Most Popular Datasets Announced By Big Tech In 2021

Some notable players in creating datasets include Apple, Microsoft, Google, Amazon, Facebook and others.
Most Popular Datasets Announced By Big Tech In 2021

According to MillionInsights, the global AI training dataset market is projected to grow at 22.5 per cent CAGR by 2027, from $956.5 million in 2019. The growth is fueled by various data-driven applications, including voice recognition, image recognition, etc. In addition, the need for human and machine interaction is said to provide new growth opportunities for market players.

In 2020, nearly 33 per cent of the market share was catered by the text segment. This is due to the high use of text datasets in the IT sector for various automation processes such as text classification, caption generation, speech recognition, etc. Meanwhile, the audio segment is expected to hold a moderate share due to the availability of a wide range of audio datasets. These include speech datasets, music datasets, speech commands, multimodal emotion lines datasets, environmental audio datasets, etc. The image/video segment is expected to register massive growth in the coming years. 

Last year, Google launched a new AI training dataset called Google-landmarks-v2 that contains millions of images and thousands of landmarks. It also launched two challenges on Kaggle, landmark retrieval 2020, and namely landmark recognition 2020. These were launched for image retrieval and instance recognition and to train better and robust systems. 

To foster a data-sharing ecosystem that will encourage data publishers to follow best practices for data storage and publication and showcase datasets produced by scientists, Google has launched Google Dataset Search.

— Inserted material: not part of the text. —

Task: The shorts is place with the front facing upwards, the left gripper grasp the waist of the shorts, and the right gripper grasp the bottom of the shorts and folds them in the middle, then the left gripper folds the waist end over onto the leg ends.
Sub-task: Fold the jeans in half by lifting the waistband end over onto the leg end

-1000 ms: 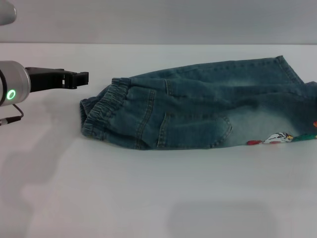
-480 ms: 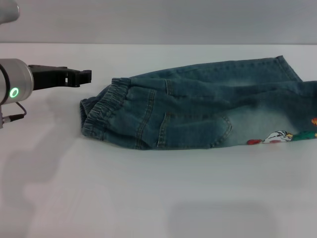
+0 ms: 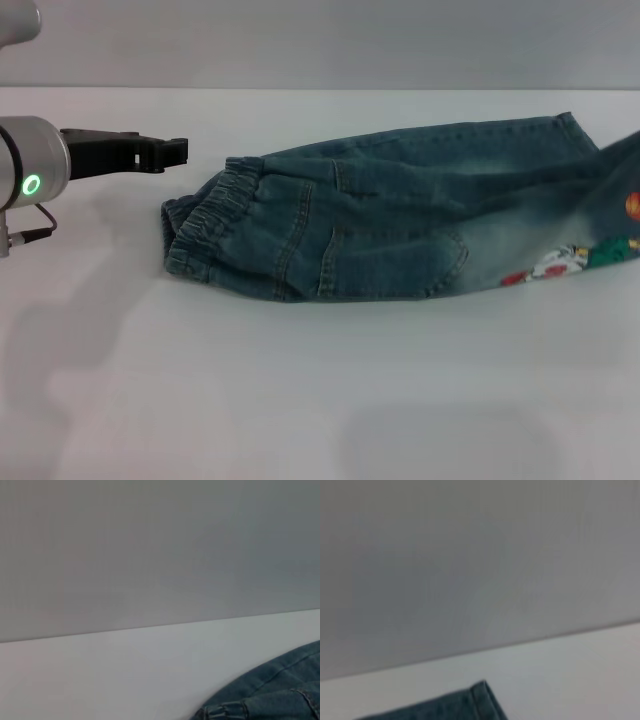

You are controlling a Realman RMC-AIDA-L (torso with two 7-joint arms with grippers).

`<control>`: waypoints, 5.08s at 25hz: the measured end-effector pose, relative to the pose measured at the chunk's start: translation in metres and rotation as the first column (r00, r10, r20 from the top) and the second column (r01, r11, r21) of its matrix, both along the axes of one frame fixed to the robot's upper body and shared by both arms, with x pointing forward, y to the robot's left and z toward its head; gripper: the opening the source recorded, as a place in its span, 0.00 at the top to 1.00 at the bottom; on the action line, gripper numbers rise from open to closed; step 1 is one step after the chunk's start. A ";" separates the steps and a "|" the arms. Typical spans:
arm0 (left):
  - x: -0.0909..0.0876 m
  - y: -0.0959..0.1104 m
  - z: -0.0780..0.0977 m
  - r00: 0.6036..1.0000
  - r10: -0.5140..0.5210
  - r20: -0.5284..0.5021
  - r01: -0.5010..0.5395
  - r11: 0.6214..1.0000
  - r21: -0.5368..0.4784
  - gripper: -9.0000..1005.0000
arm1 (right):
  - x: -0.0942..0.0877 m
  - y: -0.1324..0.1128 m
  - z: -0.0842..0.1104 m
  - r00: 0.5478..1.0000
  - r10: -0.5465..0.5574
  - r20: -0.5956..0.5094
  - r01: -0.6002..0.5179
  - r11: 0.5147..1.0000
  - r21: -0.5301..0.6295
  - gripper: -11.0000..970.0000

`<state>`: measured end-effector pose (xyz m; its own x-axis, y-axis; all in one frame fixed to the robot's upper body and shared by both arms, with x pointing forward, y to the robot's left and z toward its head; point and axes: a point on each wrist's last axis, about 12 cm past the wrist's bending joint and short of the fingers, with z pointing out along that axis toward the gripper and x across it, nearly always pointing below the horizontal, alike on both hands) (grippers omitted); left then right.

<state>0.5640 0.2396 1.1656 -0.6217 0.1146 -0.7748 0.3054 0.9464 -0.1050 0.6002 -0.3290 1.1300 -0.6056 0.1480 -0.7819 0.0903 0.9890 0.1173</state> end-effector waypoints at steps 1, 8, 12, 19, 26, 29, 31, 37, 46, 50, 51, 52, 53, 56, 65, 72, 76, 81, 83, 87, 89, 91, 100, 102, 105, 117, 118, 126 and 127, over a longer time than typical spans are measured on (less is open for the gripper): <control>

The beta version was launched on January 23, 2020. Microsoft has also launched Microsoft Research Open Data, a collection of free datasets from Microsoft Research to advance research in NLP, computer vision, and domain-specific sciences. 

Several techniques like semi-supervised, self-supervised, and transfer learning have been developed in the last few years, shaping the training dataset ecosystem to the next level. In addition, big tech and other players are developing automated tools to help develop high-quality datasets to unleash the true potential of AI. Some notable players in creating datasets include Apple, Microsoft, Google, Amazon, Facebook, Scale AI, Sama, and others. 

Here’s a list of the most popular datasets announced by big tech in 2021.  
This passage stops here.